This guide describes how to create a flow with different methods

Overview

After adding a connector, you might want to create a workflow. This can be done in two ways:

  • Via the UniteLabs platform UI: Use the visual workflow builder to define your flow, including parameters and logic.
  • Via the API: Programmatically create a workflow by submitting a payload with the required parameters, structure, and triggers.

Introduction: Unlock the Power of Python Workflows

This guide will show you how to quickly test your Python workflows using our online editor, and then seamlessly transition to a robust local development and deployment setup on our platform.

  • Why use Workflows?
    Our Workflows platform provides reliability, observability, and scalability for all your automation needs.
  • Who is this for?
    This guide is for data engineers, data scientists, and developers looking to orchestrate and manage Python code. Please select the desired option to see how to create a flow:

Refer to the general section for an overview of the workflow UI.

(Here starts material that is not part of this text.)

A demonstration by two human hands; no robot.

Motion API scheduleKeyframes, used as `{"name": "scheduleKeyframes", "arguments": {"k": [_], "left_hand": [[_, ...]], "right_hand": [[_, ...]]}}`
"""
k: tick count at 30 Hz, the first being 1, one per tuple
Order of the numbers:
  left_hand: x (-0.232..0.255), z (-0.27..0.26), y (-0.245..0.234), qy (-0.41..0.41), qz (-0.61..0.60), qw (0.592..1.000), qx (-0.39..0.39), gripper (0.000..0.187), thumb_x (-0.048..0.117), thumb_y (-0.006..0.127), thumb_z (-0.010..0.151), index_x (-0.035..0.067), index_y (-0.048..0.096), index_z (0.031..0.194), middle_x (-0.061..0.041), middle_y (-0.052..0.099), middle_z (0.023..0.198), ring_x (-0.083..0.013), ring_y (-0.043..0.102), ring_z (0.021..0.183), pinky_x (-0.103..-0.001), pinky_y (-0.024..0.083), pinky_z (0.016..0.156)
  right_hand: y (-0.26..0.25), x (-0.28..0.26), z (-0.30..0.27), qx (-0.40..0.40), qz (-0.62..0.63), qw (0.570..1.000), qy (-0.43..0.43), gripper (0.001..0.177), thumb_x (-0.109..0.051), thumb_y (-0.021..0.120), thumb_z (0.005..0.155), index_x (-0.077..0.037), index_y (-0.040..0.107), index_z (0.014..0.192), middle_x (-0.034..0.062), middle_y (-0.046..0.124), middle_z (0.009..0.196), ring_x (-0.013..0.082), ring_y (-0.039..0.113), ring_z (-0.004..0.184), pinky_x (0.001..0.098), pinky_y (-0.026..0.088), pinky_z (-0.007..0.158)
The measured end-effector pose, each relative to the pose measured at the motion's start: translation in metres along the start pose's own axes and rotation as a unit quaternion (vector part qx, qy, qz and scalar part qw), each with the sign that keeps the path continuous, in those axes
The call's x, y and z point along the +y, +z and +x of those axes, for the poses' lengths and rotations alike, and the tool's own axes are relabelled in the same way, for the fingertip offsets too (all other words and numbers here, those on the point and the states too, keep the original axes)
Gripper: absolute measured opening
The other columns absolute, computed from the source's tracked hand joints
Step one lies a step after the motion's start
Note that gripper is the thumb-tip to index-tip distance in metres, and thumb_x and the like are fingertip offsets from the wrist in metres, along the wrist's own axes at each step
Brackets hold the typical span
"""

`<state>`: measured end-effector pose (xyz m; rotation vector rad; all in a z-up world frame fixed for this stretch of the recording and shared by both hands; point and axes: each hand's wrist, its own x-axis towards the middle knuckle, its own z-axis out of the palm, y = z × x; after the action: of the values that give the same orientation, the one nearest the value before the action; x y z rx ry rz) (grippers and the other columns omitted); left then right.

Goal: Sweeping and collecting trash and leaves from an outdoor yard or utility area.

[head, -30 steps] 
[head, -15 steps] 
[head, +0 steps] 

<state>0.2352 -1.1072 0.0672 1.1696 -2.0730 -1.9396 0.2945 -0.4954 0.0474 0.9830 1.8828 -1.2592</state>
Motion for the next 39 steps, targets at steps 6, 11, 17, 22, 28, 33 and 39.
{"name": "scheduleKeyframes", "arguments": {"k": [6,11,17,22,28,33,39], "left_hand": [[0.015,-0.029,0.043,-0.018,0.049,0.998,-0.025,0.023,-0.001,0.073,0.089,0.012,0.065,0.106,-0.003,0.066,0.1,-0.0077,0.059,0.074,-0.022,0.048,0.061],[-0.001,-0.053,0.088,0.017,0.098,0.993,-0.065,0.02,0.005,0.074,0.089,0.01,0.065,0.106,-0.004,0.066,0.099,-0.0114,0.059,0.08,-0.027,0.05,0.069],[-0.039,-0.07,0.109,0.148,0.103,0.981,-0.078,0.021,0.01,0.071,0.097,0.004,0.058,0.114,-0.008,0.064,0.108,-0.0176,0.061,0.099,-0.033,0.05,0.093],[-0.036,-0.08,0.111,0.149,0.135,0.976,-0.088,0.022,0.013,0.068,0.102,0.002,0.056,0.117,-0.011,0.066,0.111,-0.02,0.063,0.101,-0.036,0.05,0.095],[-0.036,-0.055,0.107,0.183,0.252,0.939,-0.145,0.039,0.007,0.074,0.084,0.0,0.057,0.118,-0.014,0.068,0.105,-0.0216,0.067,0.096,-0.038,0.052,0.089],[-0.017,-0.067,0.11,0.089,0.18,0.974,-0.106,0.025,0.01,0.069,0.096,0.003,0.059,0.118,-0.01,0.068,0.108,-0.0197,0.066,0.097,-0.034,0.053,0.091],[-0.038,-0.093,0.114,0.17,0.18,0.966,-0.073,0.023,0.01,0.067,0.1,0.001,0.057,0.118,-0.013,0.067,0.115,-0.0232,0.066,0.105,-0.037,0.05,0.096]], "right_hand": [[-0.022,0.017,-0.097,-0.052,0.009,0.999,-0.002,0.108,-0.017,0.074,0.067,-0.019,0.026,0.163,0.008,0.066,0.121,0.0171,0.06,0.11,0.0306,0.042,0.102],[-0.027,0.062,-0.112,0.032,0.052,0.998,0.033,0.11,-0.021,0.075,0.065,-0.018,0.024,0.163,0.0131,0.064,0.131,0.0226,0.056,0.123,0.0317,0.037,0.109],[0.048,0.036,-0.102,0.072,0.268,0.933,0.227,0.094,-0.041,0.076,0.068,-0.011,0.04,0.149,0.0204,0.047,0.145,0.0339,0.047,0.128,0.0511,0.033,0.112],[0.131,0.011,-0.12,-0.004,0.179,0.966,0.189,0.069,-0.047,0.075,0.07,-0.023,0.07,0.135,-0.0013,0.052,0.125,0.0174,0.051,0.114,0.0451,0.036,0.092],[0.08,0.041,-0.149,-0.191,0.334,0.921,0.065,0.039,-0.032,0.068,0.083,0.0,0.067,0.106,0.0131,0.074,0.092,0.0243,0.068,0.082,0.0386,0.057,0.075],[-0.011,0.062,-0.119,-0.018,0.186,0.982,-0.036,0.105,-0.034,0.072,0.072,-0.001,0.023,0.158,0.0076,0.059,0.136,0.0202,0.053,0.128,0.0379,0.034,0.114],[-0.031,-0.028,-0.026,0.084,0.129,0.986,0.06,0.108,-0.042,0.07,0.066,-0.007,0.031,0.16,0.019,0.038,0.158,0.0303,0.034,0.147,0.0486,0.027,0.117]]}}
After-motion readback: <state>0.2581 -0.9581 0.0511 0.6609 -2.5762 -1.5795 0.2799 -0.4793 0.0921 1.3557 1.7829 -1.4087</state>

Step-by-Step: Create a Workflow via the Web-App

Follow these steps to define a workflow using the UniteLabs platform UI. Access our intuitive online editor directly in your browser. The simple user interface features a code editor where you can write your Python workflows and an output/logs pane to see immediate results.

  1. Navigate to the Workflows Section
    Go to the 'Workflows' tab from the platform navigation menu. Screenshot: Open Workflows Tab
  2. Click on "Create"
    Start a new workflow using the "Create" button.
    Screenshot: New Workflow Button
  3. Define Workflow Metadata Provide the essential metadata that describes your workflow. These fields help you organize & identify your workflows.
    Screenshot: Metadata Fields
    • name: A required field. The human-readable name of your workflow.
    • tags: Optional. Keywords for categorization or filtering. Hit enter to add a new tag.
    • description: Optional. A longer explanation of what your workflow does.
    • files: Optional. Upload a .zip archive containing Python source files to include in the workflow logic.
  4. Add Workflow Logic to your first workflow
    Use the visual editor or code interface to add logic blocks, data operations, or Python scripts:
    Screenshot: Workflow Logic
    Let's start with a simple example. Copy and paste the following Python code into the online editor:
     from your_workflow_sdk import task, flow
     
     @task
     def say_hello(name: str):
         print(f"Hello, {name}!")
         return f"Hello, {name}!"
     
     @task
     def say_goodbye(name: str):
         print(f"Goodbye, {name}!")
         return f"Goodbye, {name}!"
     
     @flow(name="My First Online Workflow")
     def simple_greeting_flow(person_name: str = "World"):
         hello_message = say_hello(person_name)
         goodbye_message = say_goodbye(person_name)
         print(f"Flow completed with messages: {hello_message}, {goodbye_message}")
     
     if __name__ == "__main__":
         simple_greeting_flow(person_name="Online User")
    
  5. Run the flow
    See the "How to trigger workflows" guide for a comprehensive overview on how your created workflow could be run.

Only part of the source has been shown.